Instead it's concerned about what aid tools can be provided by the AI framework
to the musical analysis job.
The music analysis starts by resolve
the structures into simpler constituents and label those constituents and the
relations in between. Then the central activity is comparison. Comparison of
unit with unit within a single work, or between two works, or between the work
and a model such as sonata form. The test for identity or degree of
similarity is the base for the form
building processes: recurrence, contrast and variation.
Some constituents have to be
searched for a priori. One should look for the traditional basic units used in
analysis. However these are not clearly defined, they heavily depend on which
analysis theory we are dealing with.
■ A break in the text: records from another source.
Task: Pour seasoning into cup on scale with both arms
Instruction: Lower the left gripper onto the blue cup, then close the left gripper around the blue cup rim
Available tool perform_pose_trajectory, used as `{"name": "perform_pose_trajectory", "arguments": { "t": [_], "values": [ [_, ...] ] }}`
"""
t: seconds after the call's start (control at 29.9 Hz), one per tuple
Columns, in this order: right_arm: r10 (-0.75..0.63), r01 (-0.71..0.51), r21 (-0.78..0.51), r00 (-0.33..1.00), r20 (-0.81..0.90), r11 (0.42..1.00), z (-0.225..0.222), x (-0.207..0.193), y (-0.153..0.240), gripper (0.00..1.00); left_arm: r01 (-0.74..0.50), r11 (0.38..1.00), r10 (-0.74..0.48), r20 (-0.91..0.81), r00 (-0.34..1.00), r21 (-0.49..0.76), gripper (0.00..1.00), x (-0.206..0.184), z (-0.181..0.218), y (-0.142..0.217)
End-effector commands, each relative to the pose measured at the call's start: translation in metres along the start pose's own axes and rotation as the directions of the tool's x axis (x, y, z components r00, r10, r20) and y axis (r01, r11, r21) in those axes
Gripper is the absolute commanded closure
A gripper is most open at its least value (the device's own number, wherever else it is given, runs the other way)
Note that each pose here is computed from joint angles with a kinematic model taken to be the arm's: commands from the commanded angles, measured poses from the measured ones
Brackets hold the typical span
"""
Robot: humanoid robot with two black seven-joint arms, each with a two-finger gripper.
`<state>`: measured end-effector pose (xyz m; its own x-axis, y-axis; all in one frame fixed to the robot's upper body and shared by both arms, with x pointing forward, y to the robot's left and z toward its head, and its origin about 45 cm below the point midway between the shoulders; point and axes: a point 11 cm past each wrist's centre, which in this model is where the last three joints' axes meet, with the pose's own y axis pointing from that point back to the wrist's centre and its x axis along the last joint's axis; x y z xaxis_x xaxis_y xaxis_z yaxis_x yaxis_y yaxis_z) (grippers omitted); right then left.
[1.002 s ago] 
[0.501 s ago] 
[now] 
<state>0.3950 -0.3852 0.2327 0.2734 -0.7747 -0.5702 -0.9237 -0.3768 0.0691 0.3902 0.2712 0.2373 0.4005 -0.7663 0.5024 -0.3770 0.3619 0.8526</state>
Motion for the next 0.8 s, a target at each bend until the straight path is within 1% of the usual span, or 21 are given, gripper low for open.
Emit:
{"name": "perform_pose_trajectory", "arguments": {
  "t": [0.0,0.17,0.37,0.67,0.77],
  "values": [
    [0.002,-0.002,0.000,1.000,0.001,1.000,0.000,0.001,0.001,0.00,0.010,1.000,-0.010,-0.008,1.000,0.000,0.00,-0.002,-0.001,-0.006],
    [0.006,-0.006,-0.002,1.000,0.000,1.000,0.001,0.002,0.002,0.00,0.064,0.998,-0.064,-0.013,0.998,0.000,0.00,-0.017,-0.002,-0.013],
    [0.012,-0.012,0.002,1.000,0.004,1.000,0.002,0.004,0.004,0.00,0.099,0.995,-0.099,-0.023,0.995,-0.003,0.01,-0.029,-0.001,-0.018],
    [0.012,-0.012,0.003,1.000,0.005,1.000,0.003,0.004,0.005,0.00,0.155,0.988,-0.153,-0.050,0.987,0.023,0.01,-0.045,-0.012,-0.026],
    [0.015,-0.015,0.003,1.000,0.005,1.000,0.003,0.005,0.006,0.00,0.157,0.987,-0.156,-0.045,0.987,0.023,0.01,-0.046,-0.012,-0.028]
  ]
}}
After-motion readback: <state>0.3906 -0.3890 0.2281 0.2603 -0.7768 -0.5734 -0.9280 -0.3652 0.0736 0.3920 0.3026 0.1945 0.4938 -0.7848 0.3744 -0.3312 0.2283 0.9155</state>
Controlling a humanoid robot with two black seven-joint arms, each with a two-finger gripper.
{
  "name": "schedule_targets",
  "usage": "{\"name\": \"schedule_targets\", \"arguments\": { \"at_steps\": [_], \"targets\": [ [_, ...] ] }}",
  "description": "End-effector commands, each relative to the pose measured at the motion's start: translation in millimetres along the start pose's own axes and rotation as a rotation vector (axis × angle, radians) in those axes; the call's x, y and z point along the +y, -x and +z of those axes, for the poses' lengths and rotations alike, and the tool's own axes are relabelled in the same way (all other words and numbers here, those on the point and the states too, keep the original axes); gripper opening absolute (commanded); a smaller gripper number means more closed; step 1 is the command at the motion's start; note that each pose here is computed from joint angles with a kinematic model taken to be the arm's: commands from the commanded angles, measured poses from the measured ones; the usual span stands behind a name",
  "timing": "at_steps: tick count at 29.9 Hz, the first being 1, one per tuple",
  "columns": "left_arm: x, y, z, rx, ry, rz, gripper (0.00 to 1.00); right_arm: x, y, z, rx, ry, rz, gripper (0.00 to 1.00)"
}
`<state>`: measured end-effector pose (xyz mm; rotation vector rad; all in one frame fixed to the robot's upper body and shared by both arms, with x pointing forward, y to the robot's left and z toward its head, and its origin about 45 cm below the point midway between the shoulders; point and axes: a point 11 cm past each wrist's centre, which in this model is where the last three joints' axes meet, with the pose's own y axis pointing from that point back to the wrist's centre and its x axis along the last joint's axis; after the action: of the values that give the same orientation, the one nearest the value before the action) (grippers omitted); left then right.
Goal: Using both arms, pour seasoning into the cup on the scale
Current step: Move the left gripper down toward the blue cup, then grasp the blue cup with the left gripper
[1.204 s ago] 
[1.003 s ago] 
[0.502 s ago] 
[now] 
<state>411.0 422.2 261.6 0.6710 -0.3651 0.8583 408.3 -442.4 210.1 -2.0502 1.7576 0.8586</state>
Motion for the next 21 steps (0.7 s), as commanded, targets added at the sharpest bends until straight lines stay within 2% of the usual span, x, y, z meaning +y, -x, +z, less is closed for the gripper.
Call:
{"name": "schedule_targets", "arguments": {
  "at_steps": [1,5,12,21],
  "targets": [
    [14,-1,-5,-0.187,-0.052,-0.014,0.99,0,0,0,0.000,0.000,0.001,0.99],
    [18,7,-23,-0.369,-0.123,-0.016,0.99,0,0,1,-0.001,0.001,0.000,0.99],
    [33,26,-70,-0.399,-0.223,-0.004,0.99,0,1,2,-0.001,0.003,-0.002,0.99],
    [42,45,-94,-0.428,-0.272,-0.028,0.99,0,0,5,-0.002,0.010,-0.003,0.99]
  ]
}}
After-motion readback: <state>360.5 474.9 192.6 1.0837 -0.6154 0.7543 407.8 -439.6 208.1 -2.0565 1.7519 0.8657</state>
I
considered several up-to-date theories (20th Century) both stylistic and formal
ones such as the Fundamental structure [Schenker 32], Thematic Process [Réti
67], Functional Analysis [Keller 57], Formal Analysis, Phrase structure
analysis [Riemman 895], Category and feature analysis [Larue 70],
Distributional Analysis [Ruwet 66],Generative Theory [Lerdahl & Jackendoff's
83].
For this paper I will chose an abstract
representation similar to Jackendoff's notion of "musical surface"
[Jackendoff's 87] and originally proposed in [Wiggins et al. 89].
I will extend the proposed constituents to
better address the music analysis tasks that I would like to see implemented,
those of historical analysis.
To the historian, analysis may appear as a tool
for historical inquiry. He uses it to detect relationships between 'styles',
and thus to establish chains of causality which operate along the dimension of
time and are anchored in time by verifiable factual information.[Grove 80].
4
Issues
in music representation
Being the score the source tool for the music
analyst what we have to define is an appropriate representation for it. There is
an evidence that neutral file formats are most appropriate for information
interchange and such a format should be standardised by an official standards
body like ANSI, ISO or IEEE. However these organisations, namely ISO, has been
concerned since 1989 in a format not suitable for knowledge [ISO 96] but mostly
concerned with publishing or business purposes..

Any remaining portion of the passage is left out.